- **WHAT TO WORK ON**
When duplicating the records beneath this instruction, omit every picture and keep all else exact.

*** MATERIALS PROVIDED ***

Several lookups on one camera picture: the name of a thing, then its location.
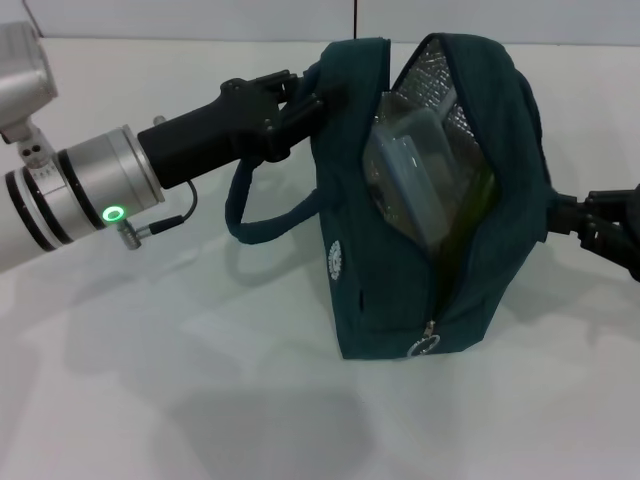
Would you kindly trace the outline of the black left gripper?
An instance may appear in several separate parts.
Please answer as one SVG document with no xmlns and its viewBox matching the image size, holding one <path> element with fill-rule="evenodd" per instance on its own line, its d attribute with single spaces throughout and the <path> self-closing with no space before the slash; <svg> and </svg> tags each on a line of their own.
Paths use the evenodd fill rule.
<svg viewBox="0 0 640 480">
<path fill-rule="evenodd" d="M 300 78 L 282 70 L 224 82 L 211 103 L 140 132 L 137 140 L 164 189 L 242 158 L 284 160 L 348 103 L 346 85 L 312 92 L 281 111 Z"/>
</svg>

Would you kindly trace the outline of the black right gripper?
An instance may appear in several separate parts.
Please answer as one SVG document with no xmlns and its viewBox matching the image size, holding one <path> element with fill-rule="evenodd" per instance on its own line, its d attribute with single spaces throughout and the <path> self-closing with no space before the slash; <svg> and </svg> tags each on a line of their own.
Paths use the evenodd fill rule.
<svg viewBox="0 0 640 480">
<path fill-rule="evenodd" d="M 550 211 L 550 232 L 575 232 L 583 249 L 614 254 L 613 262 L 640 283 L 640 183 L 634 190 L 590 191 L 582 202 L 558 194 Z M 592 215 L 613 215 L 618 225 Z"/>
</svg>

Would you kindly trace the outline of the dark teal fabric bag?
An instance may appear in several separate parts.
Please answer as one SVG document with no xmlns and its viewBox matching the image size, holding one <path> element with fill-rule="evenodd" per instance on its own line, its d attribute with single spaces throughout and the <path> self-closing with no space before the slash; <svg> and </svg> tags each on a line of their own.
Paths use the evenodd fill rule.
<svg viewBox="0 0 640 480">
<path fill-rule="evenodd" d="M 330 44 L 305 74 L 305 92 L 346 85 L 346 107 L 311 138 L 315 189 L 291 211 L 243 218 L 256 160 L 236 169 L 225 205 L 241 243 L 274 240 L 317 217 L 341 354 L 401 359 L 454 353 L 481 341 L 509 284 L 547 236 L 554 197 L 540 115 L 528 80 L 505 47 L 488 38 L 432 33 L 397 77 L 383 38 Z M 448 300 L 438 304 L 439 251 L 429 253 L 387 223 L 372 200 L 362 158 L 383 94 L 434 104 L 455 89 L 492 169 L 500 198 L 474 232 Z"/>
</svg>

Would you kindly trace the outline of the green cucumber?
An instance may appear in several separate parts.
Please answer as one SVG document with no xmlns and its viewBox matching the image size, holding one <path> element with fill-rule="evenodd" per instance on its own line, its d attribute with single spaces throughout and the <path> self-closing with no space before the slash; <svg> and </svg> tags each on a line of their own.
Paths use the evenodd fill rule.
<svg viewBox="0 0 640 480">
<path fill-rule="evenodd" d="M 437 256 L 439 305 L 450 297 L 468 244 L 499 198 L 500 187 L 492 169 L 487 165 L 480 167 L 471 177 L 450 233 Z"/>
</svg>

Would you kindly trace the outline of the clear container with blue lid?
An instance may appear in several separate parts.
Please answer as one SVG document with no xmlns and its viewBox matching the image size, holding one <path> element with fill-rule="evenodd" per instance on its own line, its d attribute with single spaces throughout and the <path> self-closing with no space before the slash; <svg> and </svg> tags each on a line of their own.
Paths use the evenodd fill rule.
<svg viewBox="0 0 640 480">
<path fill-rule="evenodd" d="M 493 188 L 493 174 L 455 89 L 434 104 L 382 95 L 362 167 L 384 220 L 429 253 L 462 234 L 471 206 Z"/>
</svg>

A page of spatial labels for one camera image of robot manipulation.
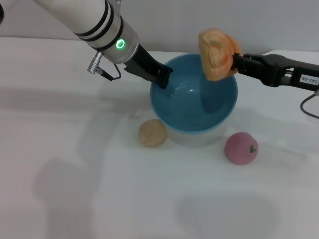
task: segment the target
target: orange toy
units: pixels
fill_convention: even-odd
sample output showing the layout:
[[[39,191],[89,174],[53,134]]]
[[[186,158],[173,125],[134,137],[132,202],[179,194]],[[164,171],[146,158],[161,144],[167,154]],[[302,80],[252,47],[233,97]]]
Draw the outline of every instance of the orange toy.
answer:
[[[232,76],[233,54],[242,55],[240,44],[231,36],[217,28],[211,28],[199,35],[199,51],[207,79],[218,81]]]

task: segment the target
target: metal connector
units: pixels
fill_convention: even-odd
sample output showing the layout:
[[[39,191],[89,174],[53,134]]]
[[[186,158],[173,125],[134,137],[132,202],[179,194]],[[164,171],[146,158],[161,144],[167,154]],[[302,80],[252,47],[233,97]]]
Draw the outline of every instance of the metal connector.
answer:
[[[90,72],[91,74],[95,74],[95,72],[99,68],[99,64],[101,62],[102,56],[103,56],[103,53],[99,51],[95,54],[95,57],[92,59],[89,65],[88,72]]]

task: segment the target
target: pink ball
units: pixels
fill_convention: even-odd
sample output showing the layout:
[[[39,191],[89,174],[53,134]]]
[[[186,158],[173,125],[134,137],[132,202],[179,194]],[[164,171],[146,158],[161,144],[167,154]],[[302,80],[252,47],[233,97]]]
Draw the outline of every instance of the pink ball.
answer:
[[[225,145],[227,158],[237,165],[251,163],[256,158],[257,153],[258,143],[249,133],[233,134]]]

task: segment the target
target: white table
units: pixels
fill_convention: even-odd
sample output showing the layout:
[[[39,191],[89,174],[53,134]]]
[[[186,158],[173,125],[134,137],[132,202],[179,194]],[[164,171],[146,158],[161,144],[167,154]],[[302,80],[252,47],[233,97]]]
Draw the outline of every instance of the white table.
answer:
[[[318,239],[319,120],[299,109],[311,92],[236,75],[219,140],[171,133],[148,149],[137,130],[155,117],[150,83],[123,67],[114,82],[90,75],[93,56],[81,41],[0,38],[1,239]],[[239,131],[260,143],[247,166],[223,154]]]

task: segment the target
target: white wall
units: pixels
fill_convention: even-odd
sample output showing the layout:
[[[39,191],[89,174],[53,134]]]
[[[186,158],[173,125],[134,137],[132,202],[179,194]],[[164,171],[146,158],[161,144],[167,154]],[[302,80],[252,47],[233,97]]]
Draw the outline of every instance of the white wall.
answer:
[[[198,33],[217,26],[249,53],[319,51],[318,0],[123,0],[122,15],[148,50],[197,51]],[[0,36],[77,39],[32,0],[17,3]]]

*** End of MATERIALS PROVIDED ***

- **RESULT OF THIS EXERCISE**
Several lookups on one camera picture: the name of a thing, then its location.
Would you kindly trace the outline of the black left gripper?
An instance may appear in several separate parts.
Please answer as one SVG document with no xmlns and its viewBox matching the image size, holding one <path> element with fill-rule="evenodd" per instance on its own line, its d attribute with single spaces throughout and the <path> self-closing with no space before the slash; <svg> and </svg> tags each on a line of their own.
Paths use the evenodd fill rule.
<svg viewBox="0 0 640 480">
<path fill-rule="evenodd" d="M 300 78 L 282 70 L 224 82 L 211 103 L 140 132 L 137 140 L 164 189 L 242 158 L 284 160 L 348 103 L 346 85 L 312 92 L 281 111 Z"/>
</svg>

Would you kindly trace the outline of the black right gripper?
An instance may appear in several separate parts.
Please answer as one SVG document with no xmlns and its viewBox matching the image size, holding one <path> element with fill-rule="evenodd" per instance on its own line, its d attribute with single spaces throughout and the <path> self-closing with no space before the slash; <svg> and </svg> tags each on a line of their own.
Paths use the evenodd fill rule.
<svg viewBox="0 0 640 480">
<path fill-rule="evenodd" d="M 550 211 L 550 232 L 575 232 L 583 249 L 614 254 L 613 262 L 640 283 L 640 183 L 634 190 L 590 191 L 582 202 L 558 194 Z M 592 215 L 613 215 L 618 225 Z"/>
</svg>

Would you kindly trace the outline of the dark teal fabric bag?
An instance may appear in several separate parts.
Please answer as one SVG document with no xmlns and its viewBox matching the image size, holding one <path> element with fill-rule="evenodd" per instance on its own line, its d attribute with single spaces throughout and the <path> self-closing with no space before the slash; <svg> and </svg> tags each on a line of their own.
Paths use the evenodd fill rule.
<svg viewBox="0 0 640 480">
<path fill-rule="evenodd" d="M 330 44 L 305 74 L 305 92 L 346 85 L 346 107 L 311 138 L 315 189 L 291 211 L 243 218 L 256 160 L 236 169 L 225 205 L 241 243 L 274 240 L 317 217 L 341 354 L 401 359 L 454 353 L 481 341 L 509 284 L 547 236 L 554 197 L 540 115 L 528 80 L 505 47 L 488 38 L 432 33 L 397 77 L 383 38 Z M 448 300 L 438 304 L 439 251 L 429 253 L 387 223 L 372 200 L 362 158 L 383 94 L 434 104 L 455 89 L 492 169 L 500 198 L 474 232 Z"/>
</svg>

Would you kindly trace the outline of the green cucumber?
An instance may appear in several separate parts.
Please answer as one SVG document with no xmlns and its viewBox matching the image size, holding one <path> element with fill-rule="evenodd" per instance on its own line, its d attribute with single spaces throughout and the <path> self-closing with no space before the slash; <svg> and </svg> tags each on a line of their own.
Paths use the evenodd fill rule.
<svg viewBox="0 0 640 480">
<path fill-rule="evenodd" d="M 437 256 L 439 305 L 450 297 L 468 244 L 499 198 L 500 187 L 492 169 L 487 165 L 480 167 L 471 177 L 450 233 Z"/>
</svg>

Would you kindly trace the outline of the clear container with blue lid?
An instance may appear in several separate parts.
Please answer as one SVG document with no xmlns and its viewBox matching the image size, holding one <path> element with fill-rule="evenodd" per instance on its own line, its d attribute with single spaces throughout and the <path> self-closing with no space before the slash; <svg> and </svg> tags each on a line of their own.
Paths use the evenodd fill rule.
<svg viewBox="0 0 640 480">
<path fill-rule="evenodd" d="M 493 188 L 493 174 L 455 89 L 434 104 L 382 95 L 362 167 L 384 220 L 429 253 L 462 234 L 471 206 Z"/>
</svg>

A page of spatial labels for one camera image of robot manipulation.
task: segment the target
target: orange toy
units: pixels
fill_convention: even-odd
sample output showing the layout:
[[[39,191],[89,174],[53,134]]]
[[[186,158],[173,125],[134,137],[132,202],[179,194]],[[164,171],[146,158],[161,144],[167,154]],[[302,80],[252,47],[233,97]]]
Draw the outline of every instance of the orange toy.
answer:
[[[232,76],[233,54],[242,55],[240,44],[231,36],[217,28],[211,28],[199,35],[199,51],[207,79],[218,81]]]

task: segment the target
target: metal connector
units: pixels
fill_convention: even-odd
sample output showing the layout:
[[[39,191],[89,174],[53,134]]]
[[[186,158],[173,125],[134,137],[132,202],[179,194]],[[164,171],[146,158],[161,144],[167,154]],[[302,80],[252,47],[233,97]]]
Draw the outline of every instance of the metal connector.
answer:
[[[90,72],[91,74],[95,74],[95,72],[99,68],[99,64],[101,62],[102,56],[103,56],[103,53],[99,51],[95,54],[95,57],[92,59],[89,65],[88,72]]]

task: segment the target
target: pink ball
units: pixels
fill_convention: even-odd
sample output showing the layout:
[[[39,191],[89,174],[53,134]]]
[[[186,158],[173,125],[134,137],[132,202],[179,194]],[[164,171],[146,158],[161,144],[167,154]],[[302,80],[252,47],[233,97]]]
Draw the outline of every instance of the pink ball.
answer:
[[[225,145],[227,158],[237,165],[251,163],[256,158],[257,153],[258,143],[249,133],[233,134]]]

task: segment the target
target: white table
units: pixels
fill_convention: even-odd
sample output showing the layout:
[[[39,191],[89,174],[53,134]]]
[[[186,158],[173,125],[134,137],[132,202],[179,194]],[[164,171],[146,158],[161,144],[167,154]],[[302,80],[252,47],[233,97]]]
Draw the outline of every instance of the white table.
answer:
[[[318,239],[319,120],[299,109],[311,92],[236,75],[219,140],[171,133],[148,149],[137,130],[155,117],[150,83],[123,67],[114,82],[90,75],[93,56],[81,41],[0,38],[1,239]],[[239,131],[260,143],[247,166],[223,154]]]

task: segment the target
target: white wall
units: pixels
fill_convention: even-odd
sample output showing the layout:
[[[39,191],[89,174],[53,134]]]
[[[186,158],[173,125],[134,137],[132,202],[179,194]],[[164,171],[146,158],[161,144],[167,154]],[[302,80],[252,47],[233,97]]]
Draw the outline of every instance of the white wall.
answer:
[[[198,33],[217,26],[249,53],[319,51],[318,0],[123,0],[122,15],[148,50],[197,51]],[[0,36],[77,39],[32,0],[17,3]]]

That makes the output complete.